_EXERCISE DETAILS_
For every line in the data below that contains "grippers", copy the line.

_DATA RECORDS_
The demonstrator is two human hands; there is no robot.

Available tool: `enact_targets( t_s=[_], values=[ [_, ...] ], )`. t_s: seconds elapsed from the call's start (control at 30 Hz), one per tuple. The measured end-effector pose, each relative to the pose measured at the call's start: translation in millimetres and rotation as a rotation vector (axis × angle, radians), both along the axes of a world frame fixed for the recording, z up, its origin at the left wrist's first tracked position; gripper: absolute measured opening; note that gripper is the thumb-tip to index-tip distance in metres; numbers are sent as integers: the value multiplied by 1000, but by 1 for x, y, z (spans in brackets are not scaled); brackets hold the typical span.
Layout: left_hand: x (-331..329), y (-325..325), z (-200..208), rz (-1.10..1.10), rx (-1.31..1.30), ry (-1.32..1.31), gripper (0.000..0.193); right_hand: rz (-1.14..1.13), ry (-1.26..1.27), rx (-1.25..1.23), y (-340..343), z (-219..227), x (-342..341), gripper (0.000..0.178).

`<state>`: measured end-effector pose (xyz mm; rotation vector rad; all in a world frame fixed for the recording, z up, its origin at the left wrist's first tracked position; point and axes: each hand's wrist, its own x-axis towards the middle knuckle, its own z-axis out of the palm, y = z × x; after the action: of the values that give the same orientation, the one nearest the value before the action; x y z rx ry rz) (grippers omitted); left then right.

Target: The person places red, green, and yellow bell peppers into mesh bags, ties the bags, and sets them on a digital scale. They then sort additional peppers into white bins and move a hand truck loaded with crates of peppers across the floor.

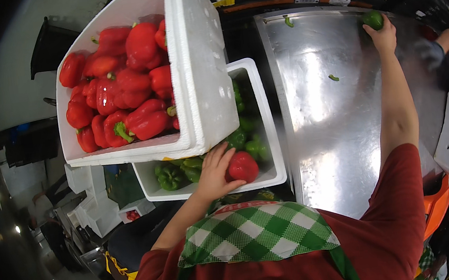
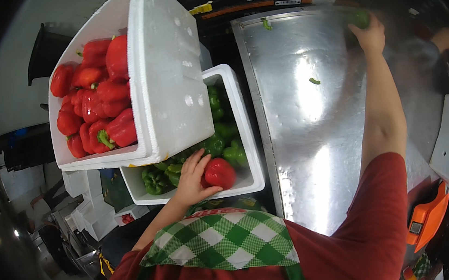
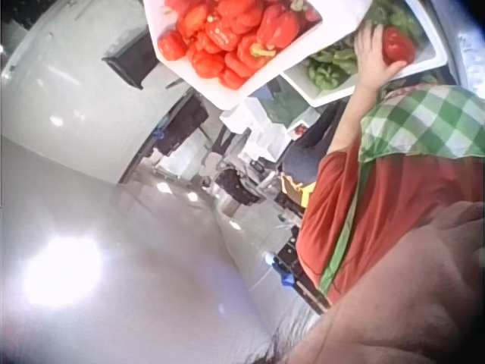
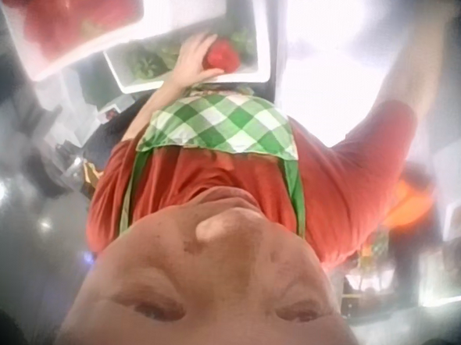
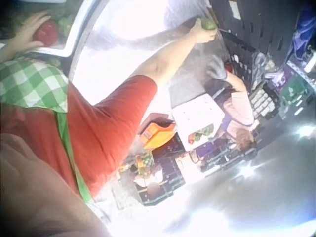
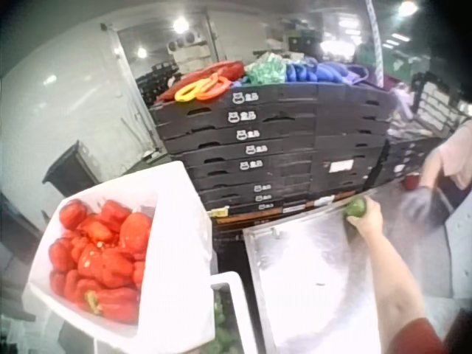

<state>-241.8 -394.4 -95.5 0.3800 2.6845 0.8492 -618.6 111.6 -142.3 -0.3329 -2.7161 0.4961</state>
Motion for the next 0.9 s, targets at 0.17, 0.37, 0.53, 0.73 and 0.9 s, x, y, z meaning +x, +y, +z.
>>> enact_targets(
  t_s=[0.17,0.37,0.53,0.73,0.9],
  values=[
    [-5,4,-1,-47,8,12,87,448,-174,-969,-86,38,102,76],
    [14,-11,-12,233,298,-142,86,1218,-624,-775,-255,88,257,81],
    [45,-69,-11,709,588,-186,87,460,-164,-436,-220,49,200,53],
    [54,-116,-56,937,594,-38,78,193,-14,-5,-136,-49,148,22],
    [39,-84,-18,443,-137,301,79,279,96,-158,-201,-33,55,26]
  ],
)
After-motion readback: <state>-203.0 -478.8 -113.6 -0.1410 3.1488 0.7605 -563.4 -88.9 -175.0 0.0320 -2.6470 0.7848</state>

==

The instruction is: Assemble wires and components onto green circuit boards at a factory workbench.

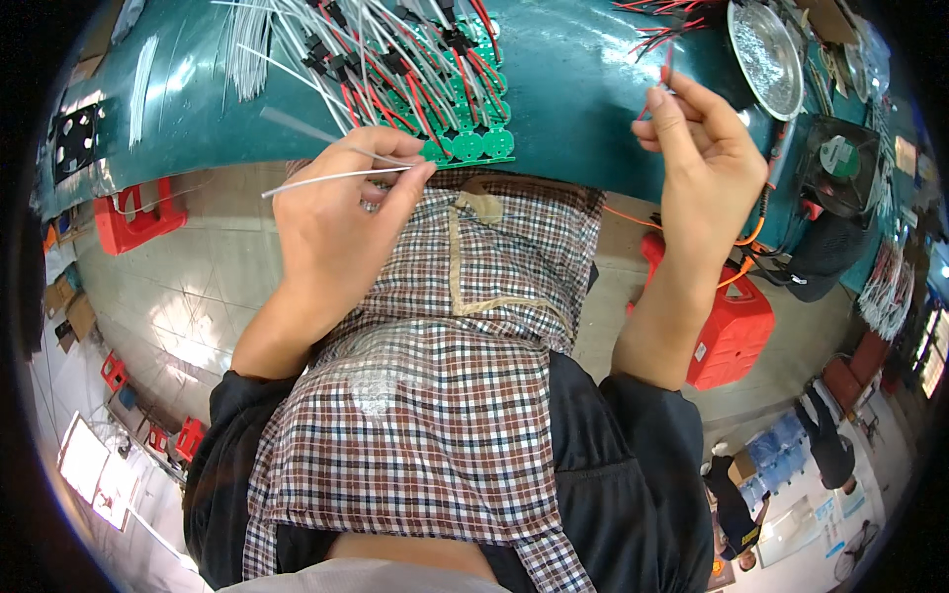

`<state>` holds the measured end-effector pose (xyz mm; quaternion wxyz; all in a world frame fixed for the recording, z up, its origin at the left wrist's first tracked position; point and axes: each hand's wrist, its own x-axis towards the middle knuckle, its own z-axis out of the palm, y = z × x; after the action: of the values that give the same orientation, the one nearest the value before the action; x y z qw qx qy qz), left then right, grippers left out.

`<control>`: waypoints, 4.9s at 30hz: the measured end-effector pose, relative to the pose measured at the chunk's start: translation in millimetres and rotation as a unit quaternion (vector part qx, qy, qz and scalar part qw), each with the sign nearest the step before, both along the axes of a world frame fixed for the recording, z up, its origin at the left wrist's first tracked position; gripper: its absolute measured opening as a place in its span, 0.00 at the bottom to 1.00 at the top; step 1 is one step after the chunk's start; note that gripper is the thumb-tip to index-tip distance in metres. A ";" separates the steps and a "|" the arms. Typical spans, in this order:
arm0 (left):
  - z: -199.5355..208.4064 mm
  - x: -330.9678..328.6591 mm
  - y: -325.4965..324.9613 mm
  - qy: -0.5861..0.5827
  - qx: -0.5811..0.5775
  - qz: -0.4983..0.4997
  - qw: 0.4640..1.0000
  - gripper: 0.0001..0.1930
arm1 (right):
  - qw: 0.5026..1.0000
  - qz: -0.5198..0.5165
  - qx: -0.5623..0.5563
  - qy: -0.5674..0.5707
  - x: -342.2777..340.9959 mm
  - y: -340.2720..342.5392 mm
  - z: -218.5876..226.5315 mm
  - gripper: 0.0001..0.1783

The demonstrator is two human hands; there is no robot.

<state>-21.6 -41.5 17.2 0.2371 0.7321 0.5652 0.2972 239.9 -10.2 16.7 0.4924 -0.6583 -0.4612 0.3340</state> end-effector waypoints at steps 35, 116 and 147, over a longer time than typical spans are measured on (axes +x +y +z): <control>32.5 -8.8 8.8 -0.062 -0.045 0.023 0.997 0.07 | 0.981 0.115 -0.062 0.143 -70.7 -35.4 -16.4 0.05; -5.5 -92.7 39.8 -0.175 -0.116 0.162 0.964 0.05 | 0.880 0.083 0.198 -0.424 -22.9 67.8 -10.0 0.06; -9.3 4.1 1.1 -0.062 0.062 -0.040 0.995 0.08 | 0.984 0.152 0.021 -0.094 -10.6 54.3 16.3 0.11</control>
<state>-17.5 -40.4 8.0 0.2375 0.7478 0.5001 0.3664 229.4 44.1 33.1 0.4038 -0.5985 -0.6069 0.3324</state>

_PROBLEM SOLUTION_
`<state>`: measured end-effector pose (xyz mm; rotation vector rad; all in a world frame fixed for the recording, z up, its origin at the left wrist's first tracked position; point and axes: each hand's wrist, its own x-axis towards the middle knuckle, its own z-axis out of the palm, y = z × x; after the action: of the values that give the same orientation, the one nearest the value before the action; x y z rx ry rz) (grippers omitted); left then right.
`<state>` holds the measured end-effector pose (xyz mm; quaternion wxyz; all in a world frame fixed for the recording, z up, its origin at the left wrist's first tracked position; point and axes: each hand's wrist, its own x-axis towards the middle knuckle, its own z-axis out of the palm, y = z × x; after the action: of the values that give the same orientation, the one nearest the value before the action; x y z qw qx qy qz), left then right, grippers left out.

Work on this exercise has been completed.